We need to put sustained pressure on the government in Baghdad to gets its political house in order, move forward with national reconciliation, and finally, stand up a national guard. Baghdad needs to accept, even embrace, arming Sunni and Kurdish forces in the war against ISIS. But if Baghdad won’t do that, the coalition should do so directly.
This in an interesting passage. She sets the goal of pushing Iraq to become the state we want it to be. Which again sounds far-fetched — we have plenty of evidence that we can’t mold Iraq to our wishes. But then she says, if Iraq won’t arm these people, we will. Meaning we get more involved on a lower level with the various parties that in many cases have proven difficult to work with. And we make an even larger commitment.
On the Syrian side, the big obstacle to getting more ground forces to engage ISIS beyond the Syrian Kurds, who are already deep in the fight is that the viable Sunni opposition groups remain understandably preoccupied with fighting Assad, who, let us remember, has killed many more Syrians than the terrorists have. But they are increasingly under threat from ISIS as well, so we need to move simultaneously toward a political solution to the civil war that paves the way for a new government with new leadership, and to encourage more Syrians to take on ISIS as well.
So we will solve the Syrian Civil War and do nation-building in Syria as well. It sounds naïve. Will this happen? What reason do we have to think it will, other than we think that it should? What if it doesn’t?
And Russia and Iran have to face the fact that continuing to prop up a vicious dictator will not bring stability.
The goal is to get Iran and Russia to share our vision and to realize that supporting Assad is wrong. Even though we have proven to be spectacularly wrong about the Middle East on multiple instances. Will Russia and Iran (whom Hillary was disparaging and threatening just last month) do what we want just because we say they must? This again sounds naïve.
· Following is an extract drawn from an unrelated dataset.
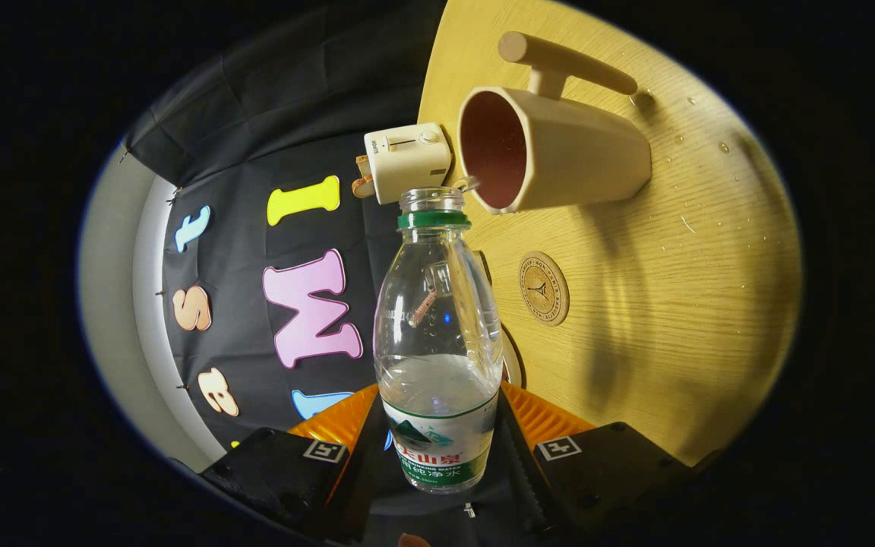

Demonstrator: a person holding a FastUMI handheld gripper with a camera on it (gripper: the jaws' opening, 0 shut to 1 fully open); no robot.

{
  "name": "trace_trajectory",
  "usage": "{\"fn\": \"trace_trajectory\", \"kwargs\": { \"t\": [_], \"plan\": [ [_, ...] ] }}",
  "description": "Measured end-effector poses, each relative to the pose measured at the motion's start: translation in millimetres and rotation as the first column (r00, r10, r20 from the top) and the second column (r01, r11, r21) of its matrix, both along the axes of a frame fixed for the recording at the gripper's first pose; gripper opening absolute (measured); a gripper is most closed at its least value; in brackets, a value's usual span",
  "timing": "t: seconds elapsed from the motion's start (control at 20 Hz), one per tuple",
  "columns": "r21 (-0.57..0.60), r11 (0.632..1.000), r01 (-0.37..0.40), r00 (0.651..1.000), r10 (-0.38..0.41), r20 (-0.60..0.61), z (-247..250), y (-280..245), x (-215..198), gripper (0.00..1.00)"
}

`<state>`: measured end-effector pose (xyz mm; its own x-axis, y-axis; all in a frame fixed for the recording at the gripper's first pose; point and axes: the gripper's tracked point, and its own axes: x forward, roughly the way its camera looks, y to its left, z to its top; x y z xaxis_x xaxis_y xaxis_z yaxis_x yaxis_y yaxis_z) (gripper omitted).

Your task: Take the bottle from table, then pour the juice into the cup, finally place the bottle on the coaster

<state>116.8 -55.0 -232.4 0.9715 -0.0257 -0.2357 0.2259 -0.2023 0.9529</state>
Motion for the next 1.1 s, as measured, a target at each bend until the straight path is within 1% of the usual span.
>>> {"fn": "trace_trajectory", "kwargs": {
  "t": [0.9,1.1],
  "plan": [
    [0.082,0.997,-0.004,1.0,0.003,0.005,8,6,3,0.76],
    [0.102,0.995,0.005,1.0,-0.006,0.007,11,4,3,0.76]
  ]
}}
Now, much of this strategy on both sides of the border hinges on the roles of our Arab and Turkish partners, and we must get them to carry their share of the burden with military intelligence and financial contributions, as well as using their influence with fighters and tribes in Iraq and Syria.
It’s hard not be sarcastic. Is she referring to our Arab partners who supply funds for Islamic extremists? The record here is not good. Again, this goal runs counter to proven reality.
As difficult as it may be, we need to get Turkey to stop bombing Kurdish fighters in Syria who are battling ISIS and become a full partner in our coalition efforts against ISIS.
Turkey, like all the other players here, has its own view of what’s important. Sure, it would be wonderful if they would make nice with the Kurds and do what we want. But nations follow their own ideas. Turkey is very worried about the Kurds.
We cannot view Iran and ISIS as separate challenges. Regional politics are too interwoven. Raising the confidence of our Arab partners and raising the costs to Iran for bad behavior will contribute to a more effective fight against ISIS.
It’s notable how she weaves antipathy toward Iran into this. So we’re going to be punishing Iran (how?) at the same time as we are cajoling, molding, buying off all these other players. It’s an immense commitment.
Later on she drops this:
We have to join with our partners to do the patient, steady work of empowering moderates and marginalizing extremists, supporting democratic institutions and the rule of law, creating economic growth that supports stability, working to curb corruption, helping train effective and accountable law enforcement, intelligence, and counterterrorism services.
On top of all the nation-building, punishing, cajoling, civil-war solving, etc., we’re going to be creating economic growth that supports stability in Syria and Iraq, and I guess in surrounding areas where support for ISIS comes from. We’ll definitely need a magic wand for this one.
This speech isn’t a realistic strategy. It’s a wish list.